EFCC: Banks Account for 70% of Financial Crimes in Nigeria

Victor Eke
Victor Eke March 5, 2024
Updated 2024/03/05 at 10:54 AM
EFCC CHairman

EFCC CHairman


The Economic and Financial Crimes Commission (EFCC) has revealed that commercial banks are implicated in approximately 70% of financial crimes in Nigeria. The disclosure was made by EFCC chairman Ola Olukoyede during the 2023 Annual Retreat and General Meeting of the Association of Chief Audit Executives of Banks in Nigeria (ACAEBIN) held in Abuja on Monday, March 4, 2024.


Olukoyede emphasized that the banking sector has become a breeding ground for fraudulent activities, labeling it a “cesspool” of such practices. He underscored the gravity of the situation, urging relevant authorities and professionals to tackle the issue head-on.


The EFCC chairman, represented by the agency’s Director of Internal Audit, Idowu Apejoye, highlighted the various forms of fraud prevalent within the banking sector. These include insider-related offenses such as misappropriation of customers’ deposits and forgery, as well as outsider-related crimes like hacking and ATM fraud. Particularly alarming is the collaboration between bank insiders and external perpetrators, which exacerbates the problem and compromises the integrity of the financial system.


Olukoyede proposed concrete measures to combat the scourge of financial crimes in banks. He urged ACAEBIN to diligently monitor banks’ financial activities, ensuring thorough reconciliation of accounts on a monthly basis.

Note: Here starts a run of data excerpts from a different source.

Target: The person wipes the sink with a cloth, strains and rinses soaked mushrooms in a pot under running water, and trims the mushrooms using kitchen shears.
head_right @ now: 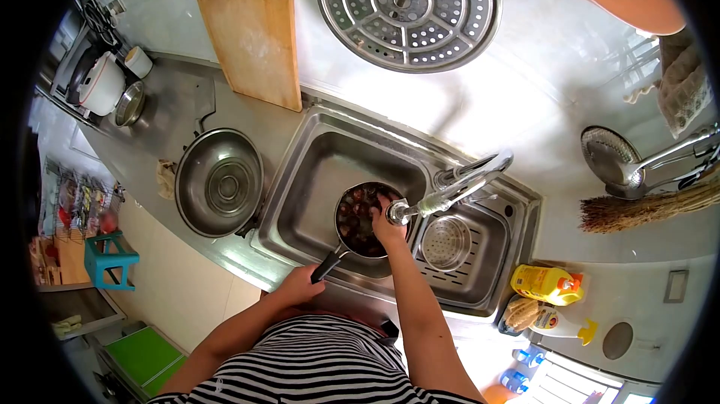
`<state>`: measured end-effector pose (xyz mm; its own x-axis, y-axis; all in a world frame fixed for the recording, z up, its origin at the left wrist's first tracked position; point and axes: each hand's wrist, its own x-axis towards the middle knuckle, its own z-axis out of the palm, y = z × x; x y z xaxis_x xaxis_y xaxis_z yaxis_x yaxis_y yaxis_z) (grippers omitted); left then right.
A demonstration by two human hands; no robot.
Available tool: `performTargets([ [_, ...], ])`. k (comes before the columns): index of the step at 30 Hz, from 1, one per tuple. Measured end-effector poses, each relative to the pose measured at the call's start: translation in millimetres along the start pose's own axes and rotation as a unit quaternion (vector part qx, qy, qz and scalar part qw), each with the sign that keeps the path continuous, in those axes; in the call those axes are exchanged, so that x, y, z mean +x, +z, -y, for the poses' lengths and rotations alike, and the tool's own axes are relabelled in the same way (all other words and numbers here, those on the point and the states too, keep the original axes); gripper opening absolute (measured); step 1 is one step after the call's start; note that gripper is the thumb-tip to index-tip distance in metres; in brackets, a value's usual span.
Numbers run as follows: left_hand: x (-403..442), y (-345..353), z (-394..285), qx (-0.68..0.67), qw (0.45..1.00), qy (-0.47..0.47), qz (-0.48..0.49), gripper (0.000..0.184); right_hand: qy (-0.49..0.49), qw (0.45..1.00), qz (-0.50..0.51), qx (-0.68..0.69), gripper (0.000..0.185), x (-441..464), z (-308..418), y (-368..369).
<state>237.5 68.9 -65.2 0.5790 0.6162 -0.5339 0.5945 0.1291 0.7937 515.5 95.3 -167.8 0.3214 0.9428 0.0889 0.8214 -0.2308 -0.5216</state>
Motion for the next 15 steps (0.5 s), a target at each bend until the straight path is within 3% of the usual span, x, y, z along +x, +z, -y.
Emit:
performTargets([
  [3,4,-2,-1,0.040,0.999,0.031,0.008,0.030,0.113,0.986,0.120,0.037,0.084,7,63,-42],
  [6,5,-2,-5,0.057,0.997,0.047,0.003,0.031,0.022,0.980,0.185,-0.067,0.066,9,77,-46],
  [10,3,1,0,0.033,0.998,0.046,-0.010,0.030,-0.038,0.981,0.186,0.028,0.053,6,15,-17],
  [12,1,2,3,0.024,1.000,0.017,0.003,0.030,-0.081,0.995,0.062,0.014,0.045,-2,0,-19],
  [14,2,4,2,0.023,1.000,0.014,0.001,0.030,-0.071,0.996,0.029,-0.048,0.053,-10,16,-39],
  [15,3,4,1,0.025,1.000,0.013,-0.001,0.030,0.032,0.988,0.125,-0.081,0.061,-12,51,-68],
])
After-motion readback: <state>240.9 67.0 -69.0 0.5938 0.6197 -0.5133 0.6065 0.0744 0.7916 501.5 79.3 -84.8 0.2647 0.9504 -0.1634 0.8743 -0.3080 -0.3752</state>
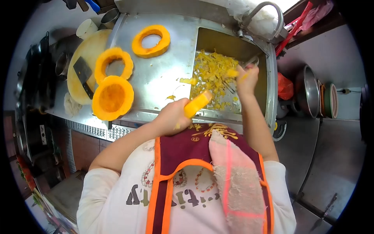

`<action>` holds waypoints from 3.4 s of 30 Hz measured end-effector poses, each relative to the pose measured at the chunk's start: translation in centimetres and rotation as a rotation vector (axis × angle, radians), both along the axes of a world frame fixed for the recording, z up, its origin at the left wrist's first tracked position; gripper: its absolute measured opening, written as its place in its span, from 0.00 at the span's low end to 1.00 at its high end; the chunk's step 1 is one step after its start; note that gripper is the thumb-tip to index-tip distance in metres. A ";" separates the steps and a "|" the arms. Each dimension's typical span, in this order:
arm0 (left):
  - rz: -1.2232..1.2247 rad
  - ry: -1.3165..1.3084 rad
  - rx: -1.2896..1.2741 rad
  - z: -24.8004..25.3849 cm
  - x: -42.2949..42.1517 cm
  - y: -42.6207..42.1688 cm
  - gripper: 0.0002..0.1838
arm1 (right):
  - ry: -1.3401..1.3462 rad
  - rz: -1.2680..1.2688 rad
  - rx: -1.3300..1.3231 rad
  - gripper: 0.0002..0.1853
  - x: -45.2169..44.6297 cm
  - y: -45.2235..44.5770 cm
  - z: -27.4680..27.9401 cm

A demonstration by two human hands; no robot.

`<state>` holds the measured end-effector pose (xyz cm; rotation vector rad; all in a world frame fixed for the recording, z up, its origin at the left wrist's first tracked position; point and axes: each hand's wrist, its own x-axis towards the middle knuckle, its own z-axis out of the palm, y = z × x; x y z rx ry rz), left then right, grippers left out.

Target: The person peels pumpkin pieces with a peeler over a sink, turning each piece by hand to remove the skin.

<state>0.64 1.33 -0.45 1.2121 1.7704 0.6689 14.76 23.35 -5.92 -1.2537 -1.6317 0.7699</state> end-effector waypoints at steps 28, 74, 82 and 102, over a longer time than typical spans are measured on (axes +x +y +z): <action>0.077 -0.040 -0.019 -1.2 -0.2 -1.3 0.21 | 0.545 0.100 -0.903 0.09 0.7 -3.3 -3.7; 0.054 -0.184 -0.018 0.1 -0.4 -0.2 0.17 | 0.627 0.200 -0.844 0.11 -3.4 -6.0 1.2; 0.029 -0.174 0.046 -0.5 -0.8 -0.6 0.16 | 0.378 0.147 -0.772 0.08 0.1 -2.7 -6.6; 0.040 -0.236 0.071 -1.2 -1.3 -0.7 0.16 | 0.612 -0.074 -1.000 0.09 1.0 -2.1 -5.2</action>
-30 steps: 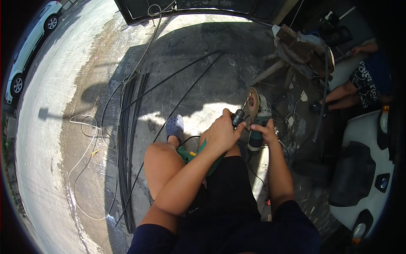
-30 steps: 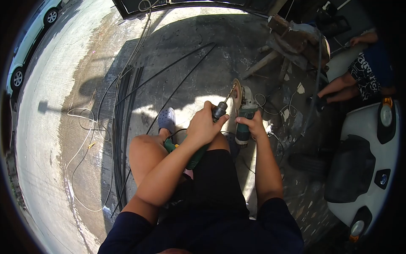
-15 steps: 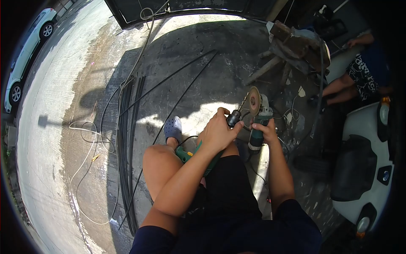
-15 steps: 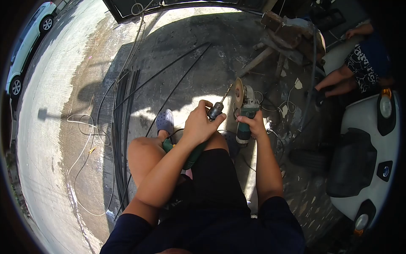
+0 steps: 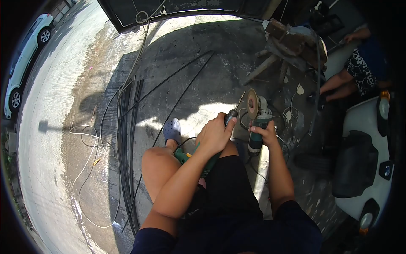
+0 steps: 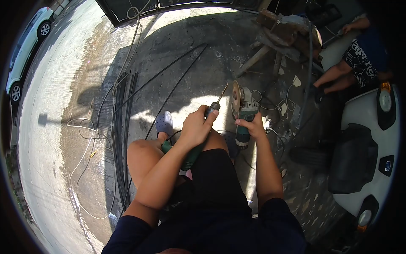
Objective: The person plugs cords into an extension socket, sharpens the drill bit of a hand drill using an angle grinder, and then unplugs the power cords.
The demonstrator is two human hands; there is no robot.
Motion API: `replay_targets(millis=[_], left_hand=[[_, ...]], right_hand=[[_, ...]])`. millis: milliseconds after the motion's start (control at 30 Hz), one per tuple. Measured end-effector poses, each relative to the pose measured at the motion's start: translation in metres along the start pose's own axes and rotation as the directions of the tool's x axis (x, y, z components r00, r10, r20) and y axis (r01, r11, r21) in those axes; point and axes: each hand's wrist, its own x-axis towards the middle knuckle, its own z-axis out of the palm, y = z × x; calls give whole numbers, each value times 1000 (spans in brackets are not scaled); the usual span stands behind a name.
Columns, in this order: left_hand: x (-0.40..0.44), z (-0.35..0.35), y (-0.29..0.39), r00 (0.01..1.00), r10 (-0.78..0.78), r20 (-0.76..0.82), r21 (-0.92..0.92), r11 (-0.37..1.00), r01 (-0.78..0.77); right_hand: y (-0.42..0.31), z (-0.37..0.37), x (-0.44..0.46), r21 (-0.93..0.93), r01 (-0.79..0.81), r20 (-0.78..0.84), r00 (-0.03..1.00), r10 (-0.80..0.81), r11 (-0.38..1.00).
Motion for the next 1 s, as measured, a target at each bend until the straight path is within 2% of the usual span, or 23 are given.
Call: replay_targets(millis=[67, 167, 333, 600, 833, 933, 1000], left_hand=[[1, 1, -2, 1000, -5, 26, 8, 1000, 5], [1, 2, -2, 1000, 3, -14, -99, 995, -5], [1, 8, -7, 985, 53, -162, -84, 994, -67], [-2, 4, -1, 992, 37, -122, -60, 997, -44], [0, 2, -1, 1000, -12, -15, -30, 999, 11], [0, 7, -6, 994, 48, -96, -55, 997, -54], [0, 9, -7, 991, 49, -124, -47, 997, -55]], right_hand=[[-2, 1, 1, -6, 6, 3, 1000, -6, 1000], [-2, 2, 0, -11, 16, 3, 1000, -16, 1000], [-2, 2, 0, -26, 28, 1, 1000, -28, 999], [-1, 1, 2, -98, 53, 20, 998, -52, 994], [-5, 2, -1, -59, 24, -5, 1000, -24, 998], [-4, 0, -3, -77, 36, -18, 999, -37, 996], [-8, 0, -6, -211, 45, -77, 995, -63, 976]])
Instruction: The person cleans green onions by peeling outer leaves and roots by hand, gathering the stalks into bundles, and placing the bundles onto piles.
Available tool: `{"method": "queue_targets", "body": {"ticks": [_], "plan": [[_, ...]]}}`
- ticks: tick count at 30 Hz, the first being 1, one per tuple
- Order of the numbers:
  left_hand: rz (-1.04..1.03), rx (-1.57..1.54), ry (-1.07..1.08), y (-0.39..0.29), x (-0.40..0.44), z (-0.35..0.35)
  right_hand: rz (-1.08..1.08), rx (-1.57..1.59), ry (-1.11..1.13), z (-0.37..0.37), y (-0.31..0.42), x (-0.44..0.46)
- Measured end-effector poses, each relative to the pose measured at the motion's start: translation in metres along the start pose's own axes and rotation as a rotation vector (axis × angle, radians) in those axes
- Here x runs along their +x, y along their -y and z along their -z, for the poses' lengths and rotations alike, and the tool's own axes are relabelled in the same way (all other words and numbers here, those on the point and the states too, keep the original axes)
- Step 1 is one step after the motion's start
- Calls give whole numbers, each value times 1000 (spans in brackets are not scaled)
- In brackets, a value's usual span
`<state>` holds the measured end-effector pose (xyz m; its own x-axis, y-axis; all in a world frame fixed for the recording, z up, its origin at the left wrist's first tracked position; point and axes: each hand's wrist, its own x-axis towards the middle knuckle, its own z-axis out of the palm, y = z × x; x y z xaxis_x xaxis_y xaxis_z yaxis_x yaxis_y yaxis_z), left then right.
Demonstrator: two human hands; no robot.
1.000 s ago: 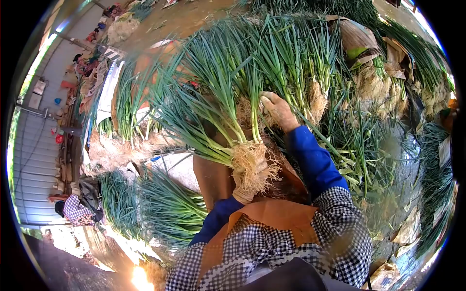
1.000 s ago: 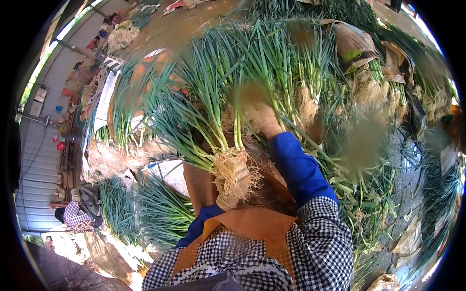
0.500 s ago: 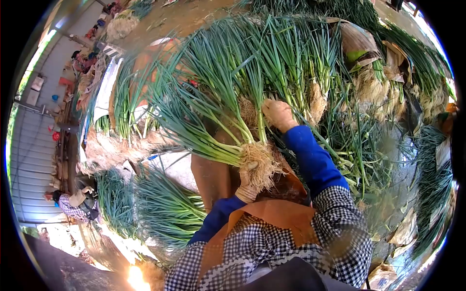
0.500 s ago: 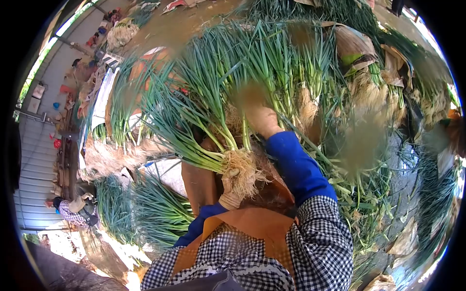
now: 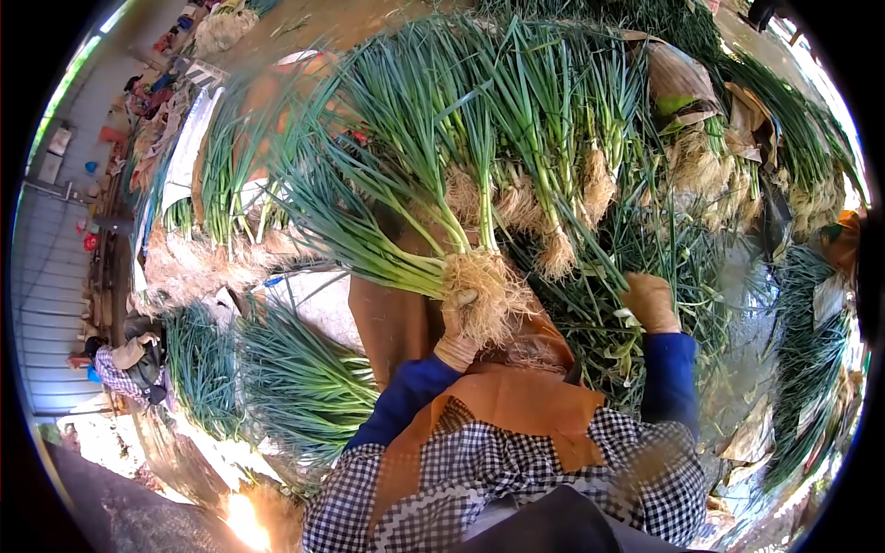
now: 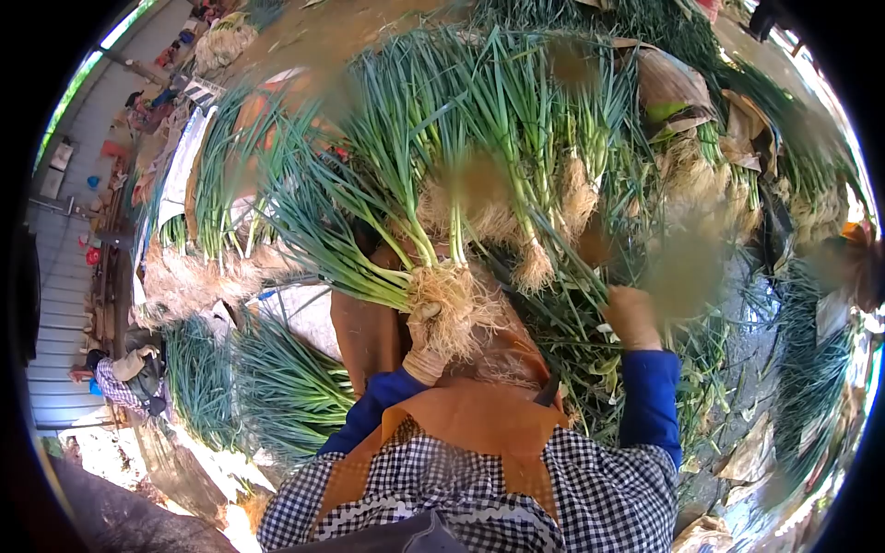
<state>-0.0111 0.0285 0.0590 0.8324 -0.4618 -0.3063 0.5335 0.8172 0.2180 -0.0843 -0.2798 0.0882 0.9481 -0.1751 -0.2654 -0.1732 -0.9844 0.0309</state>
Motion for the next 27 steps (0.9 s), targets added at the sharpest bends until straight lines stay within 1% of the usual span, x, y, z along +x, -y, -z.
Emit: {"method": "queue_targets", "body": {"ticks": [1,2,3,4,5,6,7,8,9,10,11,13,14,15,16,17,18,19,21,22,23,24,25,26,27], "plan": [[38,-35,21,-1,2,-3,104,464,-117,11,23,15],[34,-22,22,-1,2,3,261,910,-186,22,47,30],[29,-21,13,-1,-4,-3,371,1169,-51,33,71,44],[43,-16,14,-3,-8,-14,498,1148,-64,36,98,62],[56,-11,19,-4,-10,-21,645,1046,-219,20,119,86],[64,-35,30,-4,-8,-15,589,1088,-41,11,137,96],[53,-30,32,-4,-4,-4,675,1089,-179,2,155,101],[44,-57,100,-4,-1,6,627,1115,-137,-7,160,100],[57,-94,132,-5,0,12,578,1135,-89,0,162,90],[72,-130,163,-6,0,18,543,995,-74,21,159,75],[64,-142,160,-5,-1,13,602,482,-71,24,154,66],[-34,-62,-102,-2,-4,-4,957,655,-512,13,131,33],[-63,2,-20,-2,-2,-3,874,829,-289,20,115,21],[-58,-2,-13,-2,3,-2,780,988,-72,28,99,15],[-54,35,-1,0,5,1,649,771,69,35,89,22],[-49,75,10,2,4,4,470,721,-36,38,92,24],[33,41,67,1,4,5,385,907,41,49,100,30],[29,40,69,1,2,-1,302,1093,121,57,108,39],[44,24,98,1,-2,-11,472,1238,375,56,124,63],[69,74,66,-3,3,7,505,1115,491,66,138,62],[62,79,69,-1,8,25,620,925,444,50,146,77],[33,51,101,0,8,23,571,1293,548,32,152,81],[6,18,130,2,4,13,555,1467,636,24,150,76],[6,26,203,2,5,3,530,1638,730,16,148,72],[6,17,199,1,6,7,563,1614,809,11,140,66]]}}
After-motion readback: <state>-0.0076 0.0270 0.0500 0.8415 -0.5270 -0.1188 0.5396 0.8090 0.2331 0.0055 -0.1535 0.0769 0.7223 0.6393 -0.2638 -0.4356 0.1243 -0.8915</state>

Additionally, he recommended scrutinizing budgeted revenues against expenses and conducting regular reviews and checks.


In response to the EFCC’s directives, ACAEBIN chairman Prince Akamadu pledged to address the identified challenges. He assured that the association is committed to implementing the proposed solutions and playing its part in rectifying Nigeria’s foreign exchange issues.


The revelations by the EFCC sheds more light on the urgent need for comprehensive reforms within the banking sector to safeguard the financial interests of Nigerians and restore trust in the system. With concerted efforts from regulatory bodies and industry stakeholders, there is hope for combating financial crimes and fostering a more transparent and accountable banking environment in Nigeria.